Privacy-aware Distributed Hypothesis Testing
Sreejith Sreekumar, Asaf Cohen, Deniz G\"und\"uz

TL;DR
This paper investigates the trade-offs between communication rate, hypothesis testing accuracy, and privacy in a distributed setting, providing theoretical bounds and characterizations for privacy-aware hypothesis testing.
Contribution
It introduces single-letter bounds and characterizations for privacy-utility trade-offs in distributed hypothesis testing with privacy constraints.
Findings
Established inner bounds on rate-error exponent-privacy trade-offs.
Derived single-letter characterizations for specific testing scenarios.
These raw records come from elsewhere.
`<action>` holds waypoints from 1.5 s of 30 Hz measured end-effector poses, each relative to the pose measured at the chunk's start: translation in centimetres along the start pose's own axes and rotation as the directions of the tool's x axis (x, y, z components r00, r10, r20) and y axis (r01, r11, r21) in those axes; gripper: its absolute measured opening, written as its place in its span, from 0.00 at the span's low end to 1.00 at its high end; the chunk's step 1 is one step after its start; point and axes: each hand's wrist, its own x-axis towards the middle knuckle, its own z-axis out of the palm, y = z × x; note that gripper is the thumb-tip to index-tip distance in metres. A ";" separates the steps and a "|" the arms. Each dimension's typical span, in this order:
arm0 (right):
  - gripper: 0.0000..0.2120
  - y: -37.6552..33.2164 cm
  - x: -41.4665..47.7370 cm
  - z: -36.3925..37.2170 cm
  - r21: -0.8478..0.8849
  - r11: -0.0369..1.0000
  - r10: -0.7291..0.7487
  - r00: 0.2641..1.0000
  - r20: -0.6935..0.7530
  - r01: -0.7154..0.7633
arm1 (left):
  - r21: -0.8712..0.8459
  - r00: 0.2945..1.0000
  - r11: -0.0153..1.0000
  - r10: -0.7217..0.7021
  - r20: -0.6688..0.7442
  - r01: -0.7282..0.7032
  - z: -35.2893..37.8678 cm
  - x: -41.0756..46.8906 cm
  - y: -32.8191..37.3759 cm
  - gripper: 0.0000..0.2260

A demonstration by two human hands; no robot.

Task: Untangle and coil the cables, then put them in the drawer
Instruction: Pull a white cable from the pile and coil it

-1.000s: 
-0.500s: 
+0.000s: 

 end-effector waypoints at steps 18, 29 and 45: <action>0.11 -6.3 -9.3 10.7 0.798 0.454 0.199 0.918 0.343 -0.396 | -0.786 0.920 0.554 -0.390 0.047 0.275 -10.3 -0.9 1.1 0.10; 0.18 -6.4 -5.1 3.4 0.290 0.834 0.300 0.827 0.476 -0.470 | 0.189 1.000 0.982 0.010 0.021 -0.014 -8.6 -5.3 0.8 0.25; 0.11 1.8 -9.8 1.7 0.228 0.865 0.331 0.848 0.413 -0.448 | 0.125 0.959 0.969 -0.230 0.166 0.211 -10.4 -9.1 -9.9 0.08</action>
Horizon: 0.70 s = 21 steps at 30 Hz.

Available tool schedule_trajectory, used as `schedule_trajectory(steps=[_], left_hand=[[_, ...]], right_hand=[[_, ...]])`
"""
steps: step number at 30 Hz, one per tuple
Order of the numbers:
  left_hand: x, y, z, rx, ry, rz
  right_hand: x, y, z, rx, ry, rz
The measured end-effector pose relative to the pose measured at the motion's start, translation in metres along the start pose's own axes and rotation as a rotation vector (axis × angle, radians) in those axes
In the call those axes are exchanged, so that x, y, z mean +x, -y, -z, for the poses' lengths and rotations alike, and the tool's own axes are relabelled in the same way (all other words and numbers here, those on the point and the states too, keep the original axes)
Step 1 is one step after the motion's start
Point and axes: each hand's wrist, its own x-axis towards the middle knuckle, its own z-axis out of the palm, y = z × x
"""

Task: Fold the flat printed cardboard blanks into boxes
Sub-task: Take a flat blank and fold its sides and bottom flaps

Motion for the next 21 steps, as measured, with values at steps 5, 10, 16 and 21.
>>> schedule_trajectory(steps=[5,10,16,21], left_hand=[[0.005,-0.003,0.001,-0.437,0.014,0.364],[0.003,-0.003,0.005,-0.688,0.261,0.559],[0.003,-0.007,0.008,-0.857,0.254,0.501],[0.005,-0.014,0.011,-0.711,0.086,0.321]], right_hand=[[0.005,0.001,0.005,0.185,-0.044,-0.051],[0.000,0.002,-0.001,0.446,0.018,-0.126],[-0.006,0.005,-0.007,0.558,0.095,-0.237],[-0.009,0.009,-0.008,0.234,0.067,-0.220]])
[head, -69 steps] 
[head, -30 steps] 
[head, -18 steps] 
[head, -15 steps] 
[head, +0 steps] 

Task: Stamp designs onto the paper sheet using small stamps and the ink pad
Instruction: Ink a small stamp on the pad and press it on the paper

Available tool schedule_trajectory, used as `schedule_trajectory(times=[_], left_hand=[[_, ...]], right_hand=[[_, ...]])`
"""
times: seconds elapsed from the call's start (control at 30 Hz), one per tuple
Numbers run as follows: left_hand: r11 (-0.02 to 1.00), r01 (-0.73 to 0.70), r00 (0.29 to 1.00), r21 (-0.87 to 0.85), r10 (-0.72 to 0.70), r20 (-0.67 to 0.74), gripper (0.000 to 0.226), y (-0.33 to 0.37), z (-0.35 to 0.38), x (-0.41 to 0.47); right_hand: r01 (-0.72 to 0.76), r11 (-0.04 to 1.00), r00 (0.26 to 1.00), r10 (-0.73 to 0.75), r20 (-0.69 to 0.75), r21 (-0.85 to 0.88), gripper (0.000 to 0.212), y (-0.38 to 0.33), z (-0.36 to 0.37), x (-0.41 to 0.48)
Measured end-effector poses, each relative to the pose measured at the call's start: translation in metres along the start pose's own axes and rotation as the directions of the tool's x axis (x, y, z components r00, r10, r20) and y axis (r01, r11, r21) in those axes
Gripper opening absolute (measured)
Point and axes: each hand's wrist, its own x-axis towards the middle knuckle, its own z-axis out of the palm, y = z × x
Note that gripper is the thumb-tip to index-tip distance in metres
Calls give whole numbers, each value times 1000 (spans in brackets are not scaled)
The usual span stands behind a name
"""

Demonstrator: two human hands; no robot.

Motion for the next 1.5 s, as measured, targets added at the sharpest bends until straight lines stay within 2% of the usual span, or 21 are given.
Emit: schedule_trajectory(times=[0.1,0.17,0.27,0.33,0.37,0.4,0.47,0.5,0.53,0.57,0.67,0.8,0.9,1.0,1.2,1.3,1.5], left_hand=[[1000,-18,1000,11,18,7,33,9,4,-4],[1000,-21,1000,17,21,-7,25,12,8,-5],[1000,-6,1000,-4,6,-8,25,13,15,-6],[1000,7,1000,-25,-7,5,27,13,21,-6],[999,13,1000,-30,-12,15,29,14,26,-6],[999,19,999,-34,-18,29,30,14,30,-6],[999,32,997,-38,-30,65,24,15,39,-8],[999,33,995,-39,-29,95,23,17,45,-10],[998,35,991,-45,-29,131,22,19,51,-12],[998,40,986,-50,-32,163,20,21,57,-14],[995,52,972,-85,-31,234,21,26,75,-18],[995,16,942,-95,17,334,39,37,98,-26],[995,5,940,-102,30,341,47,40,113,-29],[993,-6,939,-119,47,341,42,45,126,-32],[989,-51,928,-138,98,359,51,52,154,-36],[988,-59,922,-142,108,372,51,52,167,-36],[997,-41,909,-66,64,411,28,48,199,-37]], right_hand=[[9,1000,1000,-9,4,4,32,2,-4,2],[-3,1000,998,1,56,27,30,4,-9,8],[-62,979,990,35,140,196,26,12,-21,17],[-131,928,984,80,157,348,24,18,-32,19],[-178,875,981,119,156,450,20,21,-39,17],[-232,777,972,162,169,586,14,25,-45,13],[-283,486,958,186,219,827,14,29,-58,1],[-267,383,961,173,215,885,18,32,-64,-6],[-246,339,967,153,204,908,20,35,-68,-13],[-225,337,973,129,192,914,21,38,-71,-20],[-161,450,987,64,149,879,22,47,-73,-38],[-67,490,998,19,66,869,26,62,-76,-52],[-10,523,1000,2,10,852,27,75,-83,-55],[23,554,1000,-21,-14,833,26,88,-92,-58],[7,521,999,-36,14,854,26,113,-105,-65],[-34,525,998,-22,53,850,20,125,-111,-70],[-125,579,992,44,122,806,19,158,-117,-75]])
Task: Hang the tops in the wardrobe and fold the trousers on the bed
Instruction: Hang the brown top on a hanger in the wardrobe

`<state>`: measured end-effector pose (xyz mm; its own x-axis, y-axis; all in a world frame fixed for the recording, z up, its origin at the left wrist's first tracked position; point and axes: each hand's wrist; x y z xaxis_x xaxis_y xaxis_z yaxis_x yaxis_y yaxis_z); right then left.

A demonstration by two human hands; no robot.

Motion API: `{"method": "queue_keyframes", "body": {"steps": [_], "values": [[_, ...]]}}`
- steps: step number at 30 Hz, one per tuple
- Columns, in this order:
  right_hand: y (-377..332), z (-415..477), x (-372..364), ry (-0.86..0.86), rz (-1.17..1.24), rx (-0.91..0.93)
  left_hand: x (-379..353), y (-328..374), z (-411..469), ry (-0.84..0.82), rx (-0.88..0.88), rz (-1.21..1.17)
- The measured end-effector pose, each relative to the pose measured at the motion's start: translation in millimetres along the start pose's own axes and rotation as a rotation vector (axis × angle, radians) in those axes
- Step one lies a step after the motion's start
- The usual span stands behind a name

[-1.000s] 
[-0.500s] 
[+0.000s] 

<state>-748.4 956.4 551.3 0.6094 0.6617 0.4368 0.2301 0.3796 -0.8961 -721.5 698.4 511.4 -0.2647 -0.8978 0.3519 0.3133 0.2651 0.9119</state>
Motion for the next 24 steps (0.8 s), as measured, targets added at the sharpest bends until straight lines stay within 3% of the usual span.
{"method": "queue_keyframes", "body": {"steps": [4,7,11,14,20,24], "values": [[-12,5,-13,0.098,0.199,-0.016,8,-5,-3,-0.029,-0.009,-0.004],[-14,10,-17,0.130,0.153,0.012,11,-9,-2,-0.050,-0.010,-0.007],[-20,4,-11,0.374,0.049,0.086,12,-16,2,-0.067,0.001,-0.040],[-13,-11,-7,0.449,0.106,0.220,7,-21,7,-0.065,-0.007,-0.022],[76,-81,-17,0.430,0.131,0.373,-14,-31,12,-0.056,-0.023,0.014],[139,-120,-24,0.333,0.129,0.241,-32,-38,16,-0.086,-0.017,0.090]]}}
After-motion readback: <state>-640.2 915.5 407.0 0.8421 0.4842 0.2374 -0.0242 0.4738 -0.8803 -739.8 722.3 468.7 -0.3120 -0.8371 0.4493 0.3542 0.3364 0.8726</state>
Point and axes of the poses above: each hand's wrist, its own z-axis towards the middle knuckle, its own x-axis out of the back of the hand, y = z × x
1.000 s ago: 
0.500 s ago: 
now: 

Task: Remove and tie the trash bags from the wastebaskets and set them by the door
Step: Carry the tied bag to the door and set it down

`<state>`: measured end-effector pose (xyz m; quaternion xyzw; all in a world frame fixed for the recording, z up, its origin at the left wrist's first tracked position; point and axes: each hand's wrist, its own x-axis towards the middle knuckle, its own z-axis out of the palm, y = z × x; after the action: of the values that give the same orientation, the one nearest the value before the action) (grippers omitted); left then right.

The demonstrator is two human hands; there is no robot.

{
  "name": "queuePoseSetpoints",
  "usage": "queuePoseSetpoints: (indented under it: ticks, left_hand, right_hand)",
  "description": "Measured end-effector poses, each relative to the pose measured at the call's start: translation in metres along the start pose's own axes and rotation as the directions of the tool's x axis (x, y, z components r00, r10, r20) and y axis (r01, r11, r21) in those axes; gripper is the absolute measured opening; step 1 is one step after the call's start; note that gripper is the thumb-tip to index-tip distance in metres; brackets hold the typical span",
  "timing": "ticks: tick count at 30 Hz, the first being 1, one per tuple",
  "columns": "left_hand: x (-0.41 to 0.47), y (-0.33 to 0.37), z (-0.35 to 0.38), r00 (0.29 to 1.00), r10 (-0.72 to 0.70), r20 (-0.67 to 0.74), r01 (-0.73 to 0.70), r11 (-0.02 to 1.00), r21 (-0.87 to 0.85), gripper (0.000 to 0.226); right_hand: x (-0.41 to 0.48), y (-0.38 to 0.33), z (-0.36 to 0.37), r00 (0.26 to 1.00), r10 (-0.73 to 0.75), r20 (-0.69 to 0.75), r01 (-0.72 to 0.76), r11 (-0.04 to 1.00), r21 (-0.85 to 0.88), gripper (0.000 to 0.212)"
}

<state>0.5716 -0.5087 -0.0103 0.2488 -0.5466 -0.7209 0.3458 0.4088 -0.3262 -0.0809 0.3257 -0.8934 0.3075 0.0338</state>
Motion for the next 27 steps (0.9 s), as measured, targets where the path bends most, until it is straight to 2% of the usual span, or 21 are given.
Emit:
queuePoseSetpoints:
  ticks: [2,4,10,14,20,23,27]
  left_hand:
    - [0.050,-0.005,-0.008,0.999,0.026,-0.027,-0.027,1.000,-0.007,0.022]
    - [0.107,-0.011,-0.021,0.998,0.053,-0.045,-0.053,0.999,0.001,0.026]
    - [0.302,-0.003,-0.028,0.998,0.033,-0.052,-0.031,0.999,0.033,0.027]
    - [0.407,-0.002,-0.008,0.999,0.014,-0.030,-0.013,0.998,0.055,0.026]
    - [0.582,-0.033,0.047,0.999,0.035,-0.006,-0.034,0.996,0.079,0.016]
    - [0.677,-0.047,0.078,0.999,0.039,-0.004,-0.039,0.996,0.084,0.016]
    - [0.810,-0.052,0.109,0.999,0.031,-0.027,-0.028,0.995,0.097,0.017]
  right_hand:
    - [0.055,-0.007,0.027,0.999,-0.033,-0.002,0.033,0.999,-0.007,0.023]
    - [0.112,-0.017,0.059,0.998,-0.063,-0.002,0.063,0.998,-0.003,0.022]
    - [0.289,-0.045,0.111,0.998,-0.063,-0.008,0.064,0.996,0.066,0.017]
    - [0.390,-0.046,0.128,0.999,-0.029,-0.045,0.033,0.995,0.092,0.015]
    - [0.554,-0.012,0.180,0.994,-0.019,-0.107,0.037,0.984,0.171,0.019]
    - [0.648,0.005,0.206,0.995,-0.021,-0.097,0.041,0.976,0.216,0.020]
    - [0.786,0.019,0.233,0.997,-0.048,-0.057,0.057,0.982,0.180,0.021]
Showed the strong converse does not hold under privacy constraints.
Abstract
A distributed binary hypothesis testing (HT) problem involving two parties, a remote observer and a detector, is studied. The remote observer has access to a discrete memoryless source, and communicates its observations to the detector via a rate-limited noiseless channel. The detector observes another discrete memoryless source, and performs a binary hypothesis test on the joint distribution of its own observations with those of the observer. While the goal of the observer is to maximize the type II error exponent of the test for a given type I error probability constraint, it also wants to keep a private part of its observations as oblivious to the detector as possible. Considering both equivocation and average distortion under a causal disclosure assumption as possible measures of privacy, the trade-off between the communication rate from the observer to the detector, the type II…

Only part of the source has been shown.